Most small open-source projects, after enough effort and involvement, think about growth. At that point, they’ve nailed down their core interests and philosophies which are a foundation for their technical and cultural stack. Next, they’re wondering if they are doing the best they can to sell, market and grow this project.
In this note, I talk about four aspects that are useful to delibrately outline as you grow from this stage of a project. I talk through these aspects via stories from my journey from Torch to PyTorch:
- Philosophy / Principles
- Scope & Risk
- Scaling of the project
Philosophy / Principles
When we think about a project, it could be a technology-centric project, like Tensor Comprehensions which was trying to propagate the ideas of polyhederal optimization, or a user-centric project like Torch-7, which propagates the ideas of ease-of-use without caring about what technology or ideas get you the ease of use.
I started working with Torch in 2010/2011. Over time, I made friends in the Torch community, I understood the implicit principles that they stood for as a whole. Open-source, like politics, can be fairly ill-defined in relationships and principles – not everyone stands for the same thing.
So, over the years, I absorbed and appreciated that Torch was a user-centric product, which stood for immediate-mode, easy-to-debug, stay-out-of-the-way explicitness. It was targeted at people somewhat familiar with programming matters, and who could reason about things like performance, and if needed, write a C function and bind it in quickly.

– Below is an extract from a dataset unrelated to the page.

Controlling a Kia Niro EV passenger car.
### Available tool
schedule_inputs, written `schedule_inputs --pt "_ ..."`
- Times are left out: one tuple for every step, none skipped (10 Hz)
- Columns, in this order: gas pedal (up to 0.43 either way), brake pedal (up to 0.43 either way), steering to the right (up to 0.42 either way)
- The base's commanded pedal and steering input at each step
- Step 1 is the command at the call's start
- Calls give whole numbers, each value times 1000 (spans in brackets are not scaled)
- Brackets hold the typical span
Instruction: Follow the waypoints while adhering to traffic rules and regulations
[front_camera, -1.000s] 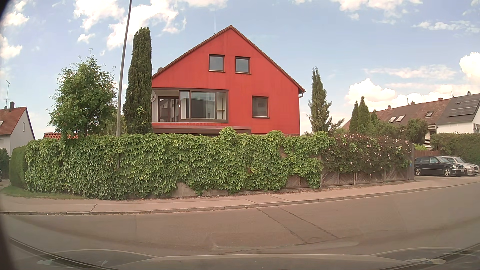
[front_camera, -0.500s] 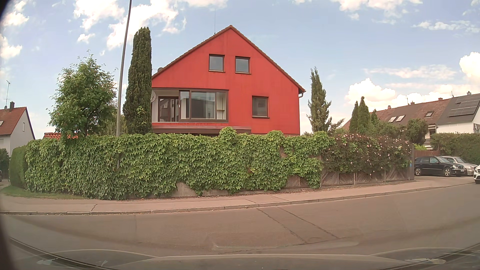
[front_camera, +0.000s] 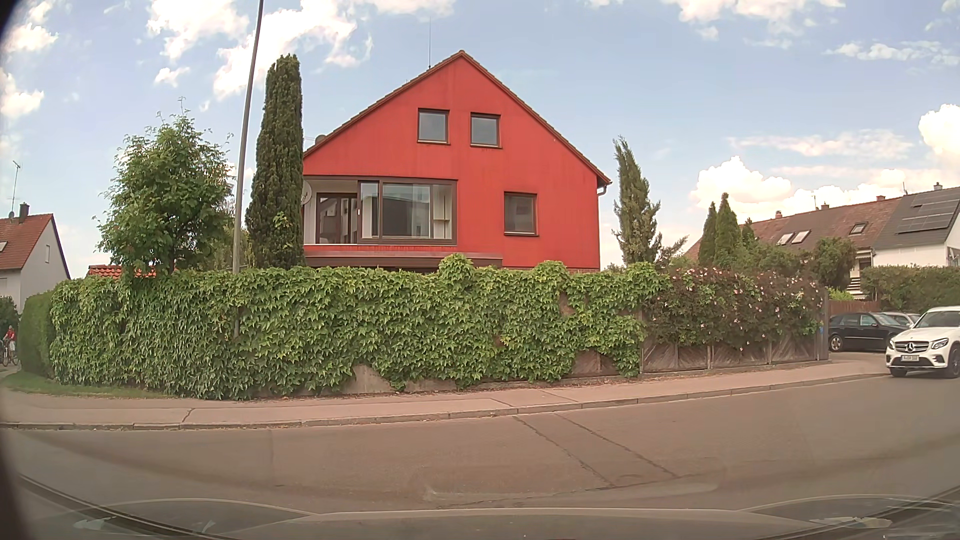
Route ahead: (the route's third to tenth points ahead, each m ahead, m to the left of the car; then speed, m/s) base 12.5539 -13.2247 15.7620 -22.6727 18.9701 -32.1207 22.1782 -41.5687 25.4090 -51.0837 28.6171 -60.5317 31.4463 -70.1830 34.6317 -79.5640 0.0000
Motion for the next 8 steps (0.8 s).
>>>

When we were writing PyTorch, I came to the realization that in an organic open-source community, not everyone stands for the same principles. We had a couple of really important members in the Torch community who were against Python, even though our user-centric view allowed us to go in that direction. Then, we had to make a decision on bringing them along or leaving them behind. These are difficult decisions because there is no right answer, only subjective calls that you have to make rapidly as a leader.
In such scenarios, it is often worth thinking about when to stay strong, and when to compromise. My view is that you have to be absolutely stubborn on the principles / philosophy that you are driving, but everything else is changeable.
This view was really useful in bringing people along. Over time, PyTorch brought along and integrated the Caffe2 community and the Chainer community and stayed friendly with Jax and Swift4TF since their inception. Bringing others along has huge advantages. The community gets bigger, you arguably get wider perspectives that make the project better and broader over time. And if you are stubborn on your core principles, you aren’t really compromising on your original vision, only strictly making it better.
Scope & Risk
Apart from the challenge of bringing the Torch community along, the second thing we were facing was that our most formidable competitor at that time – TensorFlow rumoured to have 10x to 30x more developers. The really good thing for us though, was that TensorFlow was trying to be everything for everyone. From our visibility, it was a project planned top-down with a huge amount of resources and breadth.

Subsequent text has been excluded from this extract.